Every now and then a car alarm goes off, or buses rattle the hand made window panes. To enjoy the garden to the full you should, as most do, ignore the other visitors and pose as if alone, and listen to the charming Erhu music and ignore the fact that it is playing an off-key version of Edelweiss or Twinkle Twinkle little star.
I am reminded of other gardens such as the Garden of Eden where fallen humanity was unwelcome, and the garden that belonged to the selfish giant who was so selfish that spring herself was not able to enter. This is certainly not the case with the Lansu garden, but I observed people clearing rotten plums from the borders, dusting cobwebs from the windows, and talking about moving trees to make the garden more perfect. It is evident that the nature here needs to be trained and tamed.

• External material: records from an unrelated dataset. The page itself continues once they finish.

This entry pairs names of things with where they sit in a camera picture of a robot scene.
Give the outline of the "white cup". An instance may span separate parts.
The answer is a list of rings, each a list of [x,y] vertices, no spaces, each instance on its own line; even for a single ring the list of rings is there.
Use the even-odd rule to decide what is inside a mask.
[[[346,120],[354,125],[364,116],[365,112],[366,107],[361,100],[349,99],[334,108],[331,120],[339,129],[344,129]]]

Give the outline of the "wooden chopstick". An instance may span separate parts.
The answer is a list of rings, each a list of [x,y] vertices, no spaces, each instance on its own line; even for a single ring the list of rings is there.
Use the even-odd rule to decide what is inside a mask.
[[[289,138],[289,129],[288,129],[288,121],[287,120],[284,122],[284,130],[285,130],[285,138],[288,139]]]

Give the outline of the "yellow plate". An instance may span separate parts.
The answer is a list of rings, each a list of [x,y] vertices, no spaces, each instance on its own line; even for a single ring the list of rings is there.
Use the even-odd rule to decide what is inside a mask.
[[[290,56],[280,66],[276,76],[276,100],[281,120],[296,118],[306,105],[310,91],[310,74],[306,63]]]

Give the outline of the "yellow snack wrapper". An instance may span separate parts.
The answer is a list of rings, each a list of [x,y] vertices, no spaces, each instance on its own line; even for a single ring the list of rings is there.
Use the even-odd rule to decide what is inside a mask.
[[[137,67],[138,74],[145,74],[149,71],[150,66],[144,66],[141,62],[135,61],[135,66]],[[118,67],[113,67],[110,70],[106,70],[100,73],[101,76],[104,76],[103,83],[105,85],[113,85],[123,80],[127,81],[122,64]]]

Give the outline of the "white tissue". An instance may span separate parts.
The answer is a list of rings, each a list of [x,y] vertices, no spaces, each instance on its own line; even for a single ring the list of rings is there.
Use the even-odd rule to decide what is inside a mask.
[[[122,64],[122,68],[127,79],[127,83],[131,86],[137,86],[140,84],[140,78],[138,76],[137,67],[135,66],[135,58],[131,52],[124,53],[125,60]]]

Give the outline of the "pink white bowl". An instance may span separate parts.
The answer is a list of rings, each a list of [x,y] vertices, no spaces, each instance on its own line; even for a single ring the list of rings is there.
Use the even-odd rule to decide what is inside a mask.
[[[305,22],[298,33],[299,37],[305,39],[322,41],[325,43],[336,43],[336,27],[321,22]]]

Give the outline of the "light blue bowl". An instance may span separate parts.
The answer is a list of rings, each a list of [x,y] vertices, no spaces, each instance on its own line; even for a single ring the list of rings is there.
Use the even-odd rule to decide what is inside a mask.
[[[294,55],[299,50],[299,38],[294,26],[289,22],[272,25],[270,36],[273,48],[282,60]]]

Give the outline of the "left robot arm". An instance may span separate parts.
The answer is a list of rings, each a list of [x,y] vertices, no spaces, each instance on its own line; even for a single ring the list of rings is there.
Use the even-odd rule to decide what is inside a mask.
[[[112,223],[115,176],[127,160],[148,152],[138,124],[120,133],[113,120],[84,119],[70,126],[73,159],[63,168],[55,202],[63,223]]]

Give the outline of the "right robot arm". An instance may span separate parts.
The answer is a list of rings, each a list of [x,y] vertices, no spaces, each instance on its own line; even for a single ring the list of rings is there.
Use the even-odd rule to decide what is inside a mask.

With such an oasis of greenery, my initial thoughts are how difficult it would be to compete with such a lovely experience. I have been sketching a little, but not keen to try to reproduce the garden’s beauty – that would be redundant. Instead I am weaving a narrative in my mind about the original nature of the garden as an jewelled cage, a place of enforced seclusion and whispered relationships… Not sure exactly what this means I will make visually, but that’s the current theme…
The show opens on the 2nd August and will be on for the month. I will give a talk on 11th August. For more information please see the Chinese Classical Garden’s website here and the Sitka Center fr Arts and Ecology website here
Update: from the 16–23 July I shall be working in the garden in the mornings. They’ve made me a special place to carve! It’s located between the teahouse and the Scholar’s Study (sorry, between the Tower of Cosmic Reflections and the Celestial House of Permeating Fragrance), in front of the north exit, tucked behind a huge ornamental dustbin. I’m in paradise!
PS> I just had to add a pic of LA airport below just to remind myself that I am not in China!